Weiskopf was born in Massillon, Ohio, on Nov. 9, 1942. His parents, Tom and Eva, both enjoyed success playing amateur golf tournaments in Ohio and introduced the game to their three children. Weiskopf attended the U.S. Open at Inverness Club in Toledo, Ohio, in 1957, with his father and was instantly hooked on the game.
Weiskopf won the Ohio Jaycees junior golf championship by six strokes in 1960 and qualified three times for the Ohio High School State Championship for Benedictine High School in Cleveland before competing for The Ohio State University for one year, earning All-American honors. He turned professional in 1964 and his first win as a pro came in the 1965 Ohio Open. He claimed his first PGA TOUR title at the Andy Williams-San Diego Open Invitational in 1968. He won 16 times in all on the PGA TOUR, including one major championship, the 1973 Open at Royal Troon. During his PGA TOUR career, Weiskopf finished tied for second five times in a major, and three times he finished third. He was a member of two Ryder Cup teams in 1973 and 1975, both victories for the United States. Weiskopf also captured four PGA TOUR Champions titles, including a U.S. Senior Open win over Jack Nicklaus in 1995 at Congressional Country Club. He also registered victories on the European Tour (now the DP World Tour), the Sunshine Tour and on the South American Golf Circuit where he won the 1979 Argentine Open.

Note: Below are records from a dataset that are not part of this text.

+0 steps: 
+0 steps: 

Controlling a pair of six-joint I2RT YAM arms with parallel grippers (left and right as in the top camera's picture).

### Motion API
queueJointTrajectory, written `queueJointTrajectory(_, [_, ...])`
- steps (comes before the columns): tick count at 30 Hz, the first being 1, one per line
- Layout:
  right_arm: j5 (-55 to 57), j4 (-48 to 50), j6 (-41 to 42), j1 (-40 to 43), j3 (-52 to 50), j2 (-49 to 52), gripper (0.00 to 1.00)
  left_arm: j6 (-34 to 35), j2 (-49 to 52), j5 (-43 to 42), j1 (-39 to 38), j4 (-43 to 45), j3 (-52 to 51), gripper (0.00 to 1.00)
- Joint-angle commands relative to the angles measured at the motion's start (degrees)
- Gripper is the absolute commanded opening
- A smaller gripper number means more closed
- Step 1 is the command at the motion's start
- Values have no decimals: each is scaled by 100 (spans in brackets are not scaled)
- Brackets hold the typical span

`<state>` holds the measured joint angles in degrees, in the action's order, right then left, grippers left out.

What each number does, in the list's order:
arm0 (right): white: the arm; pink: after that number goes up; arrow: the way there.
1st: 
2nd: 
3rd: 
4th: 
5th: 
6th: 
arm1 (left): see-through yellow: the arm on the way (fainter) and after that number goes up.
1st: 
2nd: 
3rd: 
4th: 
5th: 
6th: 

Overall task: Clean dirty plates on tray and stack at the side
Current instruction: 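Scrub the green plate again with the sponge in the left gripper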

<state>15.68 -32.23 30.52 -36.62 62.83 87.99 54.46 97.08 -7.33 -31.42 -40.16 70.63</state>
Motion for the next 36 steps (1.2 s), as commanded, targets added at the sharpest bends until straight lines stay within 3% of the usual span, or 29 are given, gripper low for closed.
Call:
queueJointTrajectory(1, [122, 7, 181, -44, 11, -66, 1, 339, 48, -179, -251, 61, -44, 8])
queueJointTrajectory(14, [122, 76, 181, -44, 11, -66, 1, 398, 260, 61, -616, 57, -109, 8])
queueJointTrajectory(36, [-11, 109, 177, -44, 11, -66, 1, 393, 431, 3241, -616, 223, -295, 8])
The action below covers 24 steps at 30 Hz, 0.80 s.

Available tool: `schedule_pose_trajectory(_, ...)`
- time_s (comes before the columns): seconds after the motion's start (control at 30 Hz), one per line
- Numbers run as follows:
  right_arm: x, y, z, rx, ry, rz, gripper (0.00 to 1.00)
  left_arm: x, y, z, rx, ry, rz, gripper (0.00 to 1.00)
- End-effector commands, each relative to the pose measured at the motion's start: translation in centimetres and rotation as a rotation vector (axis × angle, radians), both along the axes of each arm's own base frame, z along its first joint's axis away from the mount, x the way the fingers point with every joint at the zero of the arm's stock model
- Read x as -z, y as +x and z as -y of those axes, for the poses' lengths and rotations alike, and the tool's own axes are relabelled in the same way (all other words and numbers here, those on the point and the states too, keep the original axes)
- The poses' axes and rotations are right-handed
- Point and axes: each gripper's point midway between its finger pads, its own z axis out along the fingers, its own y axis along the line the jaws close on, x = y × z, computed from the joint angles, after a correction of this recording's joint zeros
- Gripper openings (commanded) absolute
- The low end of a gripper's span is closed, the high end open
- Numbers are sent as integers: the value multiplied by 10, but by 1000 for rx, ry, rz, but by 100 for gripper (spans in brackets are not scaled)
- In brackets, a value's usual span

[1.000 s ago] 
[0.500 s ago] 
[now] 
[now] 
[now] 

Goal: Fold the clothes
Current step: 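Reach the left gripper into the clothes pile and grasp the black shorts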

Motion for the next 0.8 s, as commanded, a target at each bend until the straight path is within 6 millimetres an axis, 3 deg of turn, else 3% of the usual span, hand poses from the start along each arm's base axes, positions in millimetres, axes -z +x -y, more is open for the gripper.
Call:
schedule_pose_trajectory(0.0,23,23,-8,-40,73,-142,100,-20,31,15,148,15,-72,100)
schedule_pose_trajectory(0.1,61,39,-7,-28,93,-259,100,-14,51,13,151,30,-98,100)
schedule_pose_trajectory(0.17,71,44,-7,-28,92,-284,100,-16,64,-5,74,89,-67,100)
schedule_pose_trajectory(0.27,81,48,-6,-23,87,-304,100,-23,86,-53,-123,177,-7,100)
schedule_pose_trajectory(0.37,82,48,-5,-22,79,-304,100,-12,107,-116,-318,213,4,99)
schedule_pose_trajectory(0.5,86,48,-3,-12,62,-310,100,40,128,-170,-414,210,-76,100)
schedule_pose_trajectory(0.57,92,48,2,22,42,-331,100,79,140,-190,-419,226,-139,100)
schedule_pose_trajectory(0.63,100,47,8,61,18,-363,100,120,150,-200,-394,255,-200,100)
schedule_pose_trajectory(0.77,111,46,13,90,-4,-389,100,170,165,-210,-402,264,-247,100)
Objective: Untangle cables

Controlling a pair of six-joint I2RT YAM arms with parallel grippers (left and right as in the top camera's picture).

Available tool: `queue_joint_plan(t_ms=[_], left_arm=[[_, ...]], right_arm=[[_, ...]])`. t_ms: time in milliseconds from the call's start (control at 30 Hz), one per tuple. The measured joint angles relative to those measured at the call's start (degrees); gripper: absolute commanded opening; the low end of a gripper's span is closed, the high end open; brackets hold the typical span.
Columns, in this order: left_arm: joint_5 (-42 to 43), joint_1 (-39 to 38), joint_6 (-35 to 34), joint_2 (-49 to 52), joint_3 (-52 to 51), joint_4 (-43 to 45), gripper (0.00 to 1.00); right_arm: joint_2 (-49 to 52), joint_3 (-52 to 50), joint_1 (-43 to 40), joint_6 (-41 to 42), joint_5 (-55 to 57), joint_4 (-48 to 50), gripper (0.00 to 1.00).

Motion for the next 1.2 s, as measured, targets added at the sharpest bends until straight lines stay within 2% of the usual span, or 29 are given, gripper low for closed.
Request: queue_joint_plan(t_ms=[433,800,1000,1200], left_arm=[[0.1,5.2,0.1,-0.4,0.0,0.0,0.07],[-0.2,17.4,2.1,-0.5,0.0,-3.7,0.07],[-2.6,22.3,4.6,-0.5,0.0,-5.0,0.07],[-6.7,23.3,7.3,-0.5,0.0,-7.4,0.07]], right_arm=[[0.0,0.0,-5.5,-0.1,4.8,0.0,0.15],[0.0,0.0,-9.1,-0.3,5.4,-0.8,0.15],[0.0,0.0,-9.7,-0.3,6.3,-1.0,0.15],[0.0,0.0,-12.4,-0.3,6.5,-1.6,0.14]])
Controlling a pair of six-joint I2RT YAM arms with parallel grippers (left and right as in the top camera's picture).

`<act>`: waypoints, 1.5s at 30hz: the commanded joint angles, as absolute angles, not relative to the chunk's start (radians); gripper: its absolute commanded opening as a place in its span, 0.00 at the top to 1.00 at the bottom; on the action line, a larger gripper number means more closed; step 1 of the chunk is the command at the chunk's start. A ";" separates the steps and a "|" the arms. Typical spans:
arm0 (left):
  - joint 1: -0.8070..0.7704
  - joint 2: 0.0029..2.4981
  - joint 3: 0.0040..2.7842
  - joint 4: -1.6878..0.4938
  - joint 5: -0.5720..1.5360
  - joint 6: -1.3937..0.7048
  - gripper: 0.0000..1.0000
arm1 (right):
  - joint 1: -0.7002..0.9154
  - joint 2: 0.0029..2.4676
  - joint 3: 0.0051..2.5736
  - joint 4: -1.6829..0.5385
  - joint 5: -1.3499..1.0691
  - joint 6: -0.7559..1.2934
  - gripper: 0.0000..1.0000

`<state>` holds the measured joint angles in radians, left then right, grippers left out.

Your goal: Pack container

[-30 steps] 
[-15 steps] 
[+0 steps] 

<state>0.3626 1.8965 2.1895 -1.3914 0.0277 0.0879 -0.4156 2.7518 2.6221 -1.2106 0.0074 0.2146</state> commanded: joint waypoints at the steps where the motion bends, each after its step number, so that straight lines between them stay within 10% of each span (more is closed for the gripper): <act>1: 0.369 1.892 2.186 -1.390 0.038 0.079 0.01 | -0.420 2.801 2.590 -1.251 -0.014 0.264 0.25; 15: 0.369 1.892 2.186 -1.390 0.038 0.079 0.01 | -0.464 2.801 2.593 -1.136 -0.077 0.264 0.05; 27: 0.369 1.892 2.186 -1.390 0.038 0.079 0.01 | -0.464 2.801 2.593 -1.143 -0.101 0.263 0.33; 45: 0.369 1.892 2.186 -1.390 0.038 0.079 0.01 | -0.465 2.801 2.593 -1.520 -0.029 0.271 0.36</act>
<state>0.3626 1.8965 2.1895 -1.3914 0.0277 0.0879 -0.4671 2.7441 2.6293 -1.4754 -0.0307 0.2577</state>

A true student of the game, Weiskopf left full-time competition after the 1984 PGA TOUR season, and embarked on his second career as a course designer. He is responsible for more than 75 courses, notably the stadium course at TPC Scottsdale, home of the WM Phoenix Open, and Double Eagle Club in nearby Galena, Ohio.
Weiskopf also enjoyed a successful 20-plus year career as television analyst for ABC/ESPN and CBS.
Weiskopf died on August 20, 2022, at 79 after a long bout with pancreatic cancer. His survivors include his wife Laurie, and his children Heidi and Eric from his marriage to his first wife, Jeanne.
“Tom Weiskopf left us too soon, but he left behind a legacy as a champion, accomplished course designer and broadcaster,” Nicklaus said. “It is a privilege for us at the Memorial Tournament and for the Central Ohio patrons to pay tribute to Tom, who was born in Ohio and is one of the great players to come through Ohio State. He was a terrific player—one of the four or five most talented players I’ve ever seen. Tom and I became good friends and spent a great deal of time together, whether on the course or designing them. Less than a year after he won The Open in 1973 at Troon, Tom helped me open Muirfield Village Golf Club on Memorial Day 1974. To recognize him on these same grounds 50 years later will be something very special for the Memorial Tournament, and especially for me, Barbara and my entire family.”